2017-05-15 13 views
3

我試圖訓練使用CNTK的模型,該模型需要兩個輸入序列並輸出2-d標量標籤。我已經這樣定義模型:CNTK序列模型錯誤:檢測到不同的小批量佈局

def create_seq_model(num_tokens): 
    with C.default_options(init=C.glorot_uniform()): 
     i1 = sequence.input(shape=num_tokens, is_sparse=True, name='i1') 
     i2 = sequence.input(shape=num_tokens, is_sparse=True, name='i2') 
     s1 = Sequential([Embedding(300), Fold(GRU(64))])(i1) 
     s2 = Sequential([Embedding(300), Fold(GRU(64))])(i2) 
     combined = splice(s1, s2) 
     model = Sequential([Dense(64, activation=sigmoid), 
         Dropout(0.1, seed=42), 
         Dense(2, activation=softmax)]) 
     return model(combined) 

我已經將我的數據轉換爲CTF格式。當我嘗試使用下面的代碼片斷訓練它(非常輕輕地從例如here修改),我得到一個錯誤:

def train(reader, model, max_epochs=16): 
    criterion = create_criterion_function(model) 

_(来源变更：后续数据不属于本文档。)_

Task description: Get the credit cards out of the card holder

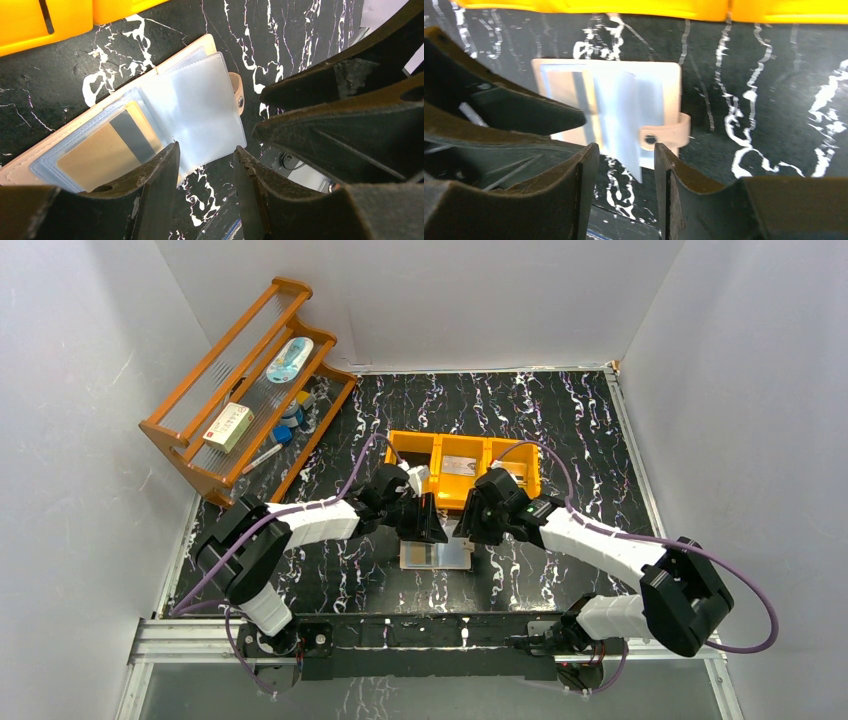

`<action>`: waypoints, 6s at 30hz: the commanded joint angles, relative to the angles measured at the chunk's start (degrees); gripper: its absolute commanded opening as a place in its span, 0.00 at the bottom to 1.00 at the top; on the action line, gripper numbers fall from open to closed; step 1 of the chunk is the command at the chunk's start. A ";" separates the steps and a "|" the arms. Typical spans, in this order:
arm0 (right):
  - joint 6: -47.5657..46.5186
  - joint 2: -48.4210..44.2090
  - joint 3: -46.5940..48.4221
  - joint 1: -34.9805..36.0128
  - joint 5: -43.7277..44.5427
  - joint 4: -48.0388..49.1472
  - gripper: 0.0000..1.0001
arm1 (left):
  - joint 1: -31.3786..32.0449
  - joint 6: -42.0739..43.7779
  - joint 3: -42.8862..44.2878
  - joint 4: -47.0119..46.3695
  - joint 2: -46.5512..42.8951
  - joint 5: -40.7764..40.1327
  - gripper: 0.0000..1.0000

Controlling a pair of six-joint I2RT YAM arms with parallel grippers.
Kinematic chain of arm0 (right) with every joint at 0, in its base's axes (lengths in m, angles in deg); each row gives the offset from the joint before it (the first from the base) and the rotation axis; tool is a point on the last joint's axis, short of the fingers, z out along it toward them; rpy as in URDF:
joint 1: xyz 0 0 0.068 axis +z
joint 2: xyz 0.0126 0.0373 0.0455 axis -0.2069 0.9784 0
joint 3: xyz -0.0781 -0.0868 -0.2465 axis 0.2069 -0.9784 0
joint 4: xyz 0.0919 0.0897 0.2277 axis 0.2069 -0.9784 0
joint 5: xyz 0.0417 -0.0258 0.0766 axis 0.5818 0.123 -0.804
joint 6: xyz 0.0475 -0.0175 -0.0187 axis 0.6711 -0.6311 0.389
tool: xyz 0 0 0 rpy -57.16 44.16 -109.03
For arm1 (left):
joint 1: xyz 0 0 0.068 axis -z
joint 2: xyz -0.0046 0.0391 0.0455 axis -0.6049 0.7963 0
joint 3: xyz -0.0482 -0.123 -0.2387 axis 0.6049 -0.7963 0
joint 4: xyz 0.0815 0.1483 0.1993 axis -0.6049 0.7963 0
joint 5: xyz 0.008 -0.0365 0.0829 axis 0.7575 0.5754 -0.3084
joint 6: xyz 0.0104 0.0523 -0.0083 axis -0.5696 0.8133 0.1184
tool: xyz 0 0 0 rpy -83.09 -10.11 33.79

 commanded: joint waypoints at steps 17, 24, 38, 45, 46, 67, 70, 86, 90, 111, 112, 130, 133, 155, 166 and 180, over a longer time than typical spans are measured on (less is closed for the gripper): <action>-4.33 10.39 7.10 -0.09 8.66 -10.43 0.62 | 0.24 0.73 1.76 1.70 2.38 3.37 0.42; -3.81 8.58 7.23 -0.18 17.84 -15.98 0.57 | 0.24 1.16 1.79 3.25 3.05 2.20 0.42; 0.70 7.83 7.68 -1.60 25.24 -21.13 0.47 | 0.33 2.03 0.64 9.17 5.10 -3.93 0.39; 0.46 0.69 7.45 -4.10 24.08 -19.41 0.50 | 0.31 2.83 1.26 8.42 2.57 -2.42 0.41; -0.54 -1.02 7.52 -4.10 22.90 -17.72 0.51 | 0.33 3.13 1.64 8.47 1.78 -2.29 0.42; -6.69 14.82 15.43 9.01 7.95 -4.19 0.58 | -2.87 -5.84 -10.95 18.58 -26.07 -30.43 0.53; -5.90 19.25 18.77 11.22 12.46 -8.96 0.58 | -3.09 -7.17 -12.87 17.40 -28.58 -30.58 0.53; -5.05 30.70 22.27 12.65 14.85 -14.27 0.38 | -3.19 -5.99 -12.18 16.12 -27.97 -29.14 0.53; -4.55 29.36 20.60 12.65 15.76 -13.52 0.21 | -3.19 -5.78 -11.85 15.71 -27.23 -28.00 0.53; -3.88 12.54 2.93 2.41 -8.03 15.82 0.00 | -3.19 -2.54 -7.95 7.30 -19.59 -15.40 0.53; -3.83 12.12 2.16 1.60 -9.02 16.75 0.00 | -3.19 -2.45 -7.87 6.65 -19.35 -14.68 0.53; -6.95 15.62 9.01 3.09 0.21 4.57 0.53 | -3.19 -4.49 -8.31 12.95 -22.50 -23.46 0.53; -6.92 18.56 13.22 5.97 5.71 -0.34 0.60 | -3.19 -5.01 -8.82 14.57 -24.99 -26.58 0.54; -4.64 31.44 21.93 13.34 15.94 -12.52 0.46 | -3.28 -5.20 -9.58 15.14 -27.69 -28.98 0.55; -6.02 28.18 16.64 9.67 6.96 -3.98 0.16 | -3.27 -4.62 -7.96 13.59 -23.30 -24.90 0.55; -2.28 23.70 5.07 0.79 -8.68 9.19 0.00 | -3.30 -2.96 -7.17 3.90 -16.61 -11.29 0.54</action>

    criterion.replace_placeholders({criterion.placeholders[0]: C.input(2, name='labels')}) 

    epoch_size = 500000 
    minibatch_size=128 

    lr_per_sample = [0.003]*4+[0.0015]*24+[0.0003] 
    lr_per_minibatch= [x*minibatch_size for x in lr_per_sample] 
    lr_schedule = learning_rate_schedule(lr_per_minibatch, UnitType.minibatch, epoch_size) 

    momentum_as_time_constant = momentum_as_time_constant_schedule(700) 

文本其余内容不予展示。